##### SOURCE INFORMATION

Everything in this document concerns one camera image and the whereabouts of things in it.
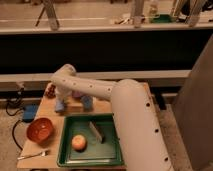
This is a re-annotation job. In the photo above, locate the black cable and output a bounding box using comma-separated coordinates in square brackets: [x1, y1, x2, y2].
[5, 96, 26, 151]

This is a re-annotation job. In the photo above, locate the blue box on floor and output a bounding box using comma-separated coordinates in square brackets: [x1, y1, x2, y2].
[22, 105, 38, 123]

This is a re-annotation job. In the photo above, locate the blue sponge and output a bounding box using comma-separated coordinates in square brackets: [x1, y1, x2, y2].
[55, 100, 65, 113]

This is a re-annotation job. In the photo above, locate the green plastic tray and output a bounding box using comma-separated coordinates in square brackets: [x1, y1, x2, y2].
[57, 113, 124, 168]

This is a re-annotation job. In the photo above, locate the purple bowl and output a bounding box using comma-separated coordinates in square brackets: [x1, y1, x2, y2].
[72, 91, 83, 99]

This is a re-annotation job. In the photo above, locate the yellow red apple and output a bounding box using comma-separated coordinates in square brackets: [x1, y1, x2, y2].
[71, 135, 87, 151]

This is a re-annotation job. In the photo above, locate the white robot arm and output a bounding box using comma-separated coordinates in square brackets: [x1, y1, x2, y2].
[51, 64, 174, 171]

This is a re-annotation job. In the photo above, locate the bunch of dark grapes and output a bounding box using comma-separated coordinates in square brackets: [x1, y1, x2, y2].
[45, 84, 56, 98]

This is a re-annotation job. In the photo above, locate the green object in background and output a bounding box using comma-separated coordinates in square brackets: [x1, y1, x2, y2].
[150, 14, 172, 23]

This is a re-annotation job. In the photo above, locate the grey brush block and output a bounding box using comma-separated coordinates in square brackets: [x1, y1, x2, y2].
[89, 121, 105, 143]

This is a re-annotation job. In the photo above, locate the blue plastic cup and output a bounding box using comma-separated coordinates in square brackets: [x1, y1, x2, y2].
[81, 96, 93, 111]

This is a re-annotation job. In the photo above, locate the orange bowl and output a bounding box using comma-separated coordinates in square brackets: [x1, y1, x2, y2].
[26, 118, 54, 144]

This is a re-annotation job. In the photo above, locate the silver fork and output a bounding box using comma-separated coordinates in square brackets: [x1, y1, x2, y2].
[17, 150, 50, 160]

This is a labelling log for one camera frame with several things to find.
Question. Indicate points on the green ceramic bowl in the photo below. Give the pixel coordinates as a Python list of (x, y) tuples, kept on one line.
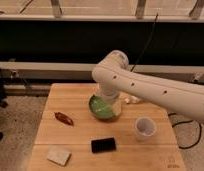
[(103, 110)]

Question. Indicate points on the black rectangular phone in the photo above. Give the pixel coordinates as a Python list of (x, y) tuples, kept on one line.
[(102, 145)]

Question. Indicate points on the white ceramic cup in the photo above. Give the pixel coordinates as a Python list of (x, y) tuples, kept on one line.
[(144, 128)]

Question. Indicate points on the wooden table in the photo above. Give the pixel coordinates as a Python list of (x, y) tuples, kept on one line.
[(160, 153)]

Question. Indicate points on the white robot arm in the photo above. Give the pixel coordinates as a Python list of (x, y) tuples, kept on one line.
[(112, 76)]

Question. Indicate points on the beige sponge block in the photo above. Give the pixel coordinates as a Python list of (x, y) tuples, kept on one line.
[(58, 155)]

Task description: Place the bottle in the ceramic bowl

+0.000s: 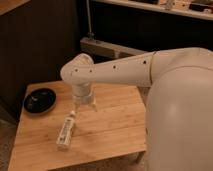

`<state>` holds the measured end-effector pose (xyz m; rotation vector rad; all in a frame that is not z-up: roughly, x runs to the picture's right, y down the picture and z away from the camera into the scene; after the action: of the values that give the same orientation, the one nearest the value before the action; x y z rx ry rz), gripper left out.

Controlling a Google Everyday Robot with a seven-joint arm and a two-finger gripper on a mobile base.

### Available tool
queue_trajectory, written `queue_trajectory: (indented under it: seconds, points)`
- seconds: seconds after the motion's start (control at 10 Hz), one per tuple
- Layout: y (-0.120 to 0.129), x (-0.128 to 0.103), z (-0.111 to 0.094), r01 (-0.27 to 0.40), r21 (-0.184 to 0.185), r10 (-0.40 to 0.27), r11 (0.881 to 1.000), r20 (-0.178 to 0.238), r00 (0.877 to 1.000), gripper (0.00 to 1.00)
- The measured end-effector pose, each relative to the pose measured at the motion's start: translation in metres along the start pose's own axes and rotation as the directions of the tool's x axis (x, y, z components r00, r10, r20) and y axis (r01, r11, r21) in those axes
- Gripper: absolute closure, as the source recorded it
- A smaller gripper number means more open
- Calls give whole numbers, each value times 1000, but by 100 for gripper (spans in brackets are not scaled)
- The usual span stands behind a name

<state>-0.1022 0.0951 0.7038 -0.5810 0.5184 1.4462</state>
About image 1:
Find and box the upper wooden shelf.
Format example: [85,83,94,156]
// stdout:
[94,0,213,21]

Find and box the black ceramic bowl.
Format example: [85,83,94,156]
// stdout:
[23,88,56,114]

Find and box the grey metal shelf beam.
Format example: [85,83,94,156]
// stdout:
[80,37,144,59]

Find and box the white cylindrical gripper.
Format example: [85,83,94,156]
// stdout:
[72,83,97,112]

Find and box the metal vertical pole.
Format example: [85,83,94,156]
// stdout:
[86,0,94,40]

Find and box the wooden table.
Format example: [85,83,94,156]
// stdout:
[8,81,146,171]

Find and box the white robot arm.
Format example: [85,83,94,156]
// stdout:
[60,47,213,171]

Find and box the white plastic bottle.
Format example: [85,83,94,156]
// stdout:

##########

TASK REQUIREMENTS
What is wanted is a word-for-word restatement of the entries, without their images.

TASK RESULT
Everything in this document concerns one camera image and the whereabouts of things in it.
This is a re-annotation job. In the photo above, locate the black cable and output a bounding box using comma-separated coordinates in square brackets: [x1, y1, x2, y2].
[5, 96, 26, 151]

This is a re-annotation job. In the photo above, locate the blue box on floor and output a bounding box using comma-separated coordinates in square brackets: [x1, y1, x2, y2].
[22, 105, 38, 123]

This is a re-annotation job. In the photo above, locate the blue sponge and output a bounding box using comma-separated coordinates in square brackets: [x1, y1, x2, y2].
[55, 100, 65, 113]

This is a re-annotation job. In the photo above, locate the green plastic tray and output a bounding box using comma-separated coordinates in square brackets: [x1, y1, x2, y2].
[57, 113, 124, 168]

This is a re-annotation job. In the photo above, locate the purple bowl and output a bounding box using comma-separated coordinates in square brackets: [x1, y1, x2, y2].
[72, 91, 83, 99]

This is a re-annotation job. In the photo above, locate the yellow red apple and output a bounding box using comma-separated coordinates in square brackets: [x1, y1, x2, y2].
[71, 135, 87, 151]

This is a re-annotation job. In the photo above, locate the white robot arm and output a bounding box using comma-separated coordinates in square brackets: [x1, y1, x2, y2].
[51, 64, 174, 171]

This is a re-annotation job. In the photo above, locate the bunch of dark grapes and output a bounding box using comma-separated coordinates in square brackets: [x1, y1, x2, y2].
[45, 84, 56, 98]

This is a re-annotation job. In the photo above, locate the green object in background and output a bounding box using comma-separated coordinates in square brackets: [x1, y1, x2, y2].
[150, 14, 172, 23]

This is a re-annotation job. In the photo above, locate the grey brush block and output a bounding box using comma-separated coordinates in square brackets: [x1, y1, x2, y2].
[89, 121, 105, 143]

This is a re-annotation job. In the photo above, locate the blue plastic cup and output a bounding box using comma-separated coordinates in square brackets: [x1, y1, x2, y2].
[81, 96, 93, 111]

This is a re-annotation job. In the photo above, locate the orange bowl and output a bounding box using comma-separated coordinates in square brackets: [x1, y1, x2, y2].
[26, 118, 54, 144]

This is a re-annotation job. In the photo above, locate the silver fork and output a bounding box using comma-separated coordinates in square brackets: [x1, y1, x2, y2].
[17, 150, 50, 160]

This is a labelling log for one camera frame with several things to find.
Question. Indicate points on the green ceramic bowl in the photo below. Give the pixel coordinates as a Python list of (x, y) tuples, kept on one line.
[(103, 110)]

Question. Indicate points on the black rectangular phone in the photo above. Give the pixel coordinates as a Python list of (x, y) tuples, kept on one line.
[(102, 145)]

Question. Indicate points on the white ceramic cup in the photo above. Give the pixel coordinates as a Python list of (x, y) tuples, kept on one line.
[(144, 128)]

Question. Indicate points on the wooden table in the photo above. Give the pixel coordinates as a Python list of (x, y) tuples, kept on one line.
[(160, 153)]

Question. Indicate points on the white robot arm in the photo above. Give the pixel coordinates as a Python list of (x, y) tuples, kept on one line.
[(112, 76)]

Question. Indicate points on the beige sponge block in the photo above. Give the pixel coordinates as a Python list of (x, y) tuples, kept on one line.
[(58, 155)]

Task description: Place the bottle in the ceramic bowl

+0.000s: 

`<state>` holds the measured end-effector pose (xyz m; rotation vector rad; all in a frame that is not z-up: roughly, x runs to the picture's right, y down the picture and z away from the camera into the scene; after the action: of the values that give the same orientation, the one nearest the value before the action; x y z rx ry rz), gripper left out.

Controlling a Google Everyday Robot with a seven-joint arm and a two-finger gripper on a mobile base.

### Available tool
queue_trajectory, written `queue_trajectory: (indented under it: seconds, points)`
- seconds: seconds after the motion's start (control at 10 Hz), one per tuple
- Layout: y (-0.120 to 0.129), x (-0.128 to 0.103), z (-0.111 to 0.094), r01 (-0.27 to 0.40), r21 (-0.184 to 0.185), r10 (-0.40 to 0.27), r11 (0.881 to 1.000), r20 (-0.178 to 0.238), r00 (0.877 to 1.000), gripper (0.00 to 1.00)
- The measured end-effector pose, each relative to the pose measured at the motion's start: translation in metres along the start pose's own axes and rotation as the directions of the tool's x axis (x, y, z components r00, r10, r20) and y axis (r01, r11, r21) in those axes
- Gripper: absolute closure, as the source recorded it
- A smaller gripper number means more open
- Calls give whole numbers, each value times 1000, but by 100 for gripper (spans in brackets are not scaled)
- The usual span stands behind a name

<state>-0.1022 0.0951 0.7038 -0.5810 0.5184 1.4462</state>
About image 1:
Find and box the upper wooden shelf.
Format example: [85,83,94,156]
// stdout:
[94,0,213,21]

Find and box the black ceramic bowl.
Format example: [85,83,94,156]
// stdout:
[23,88,56,114]

Find and box the grey metal shelf beam.
Format example: [85,83,94,156]
// stdout:
[80,37,144,59]

Find and box the white cylindrical gripper.
Format example: [85,83,94,156]
// stdout:
[72,83,97,112]

Find and box the metal vertical pole.
Format example: [85,83,94,156]
// stdout:
[86,0,94,40]

Find and box the wooden table.
Format example: [85,83,94,156]
// stdout:
[8,81,146,171]

Find and box the white robot arm.
Format example: [85,83,94,156]
// stdout:
[60,47,213,171]

Find and box the white plastic bottle.
Format example: [85,83,94,156]
// stdout:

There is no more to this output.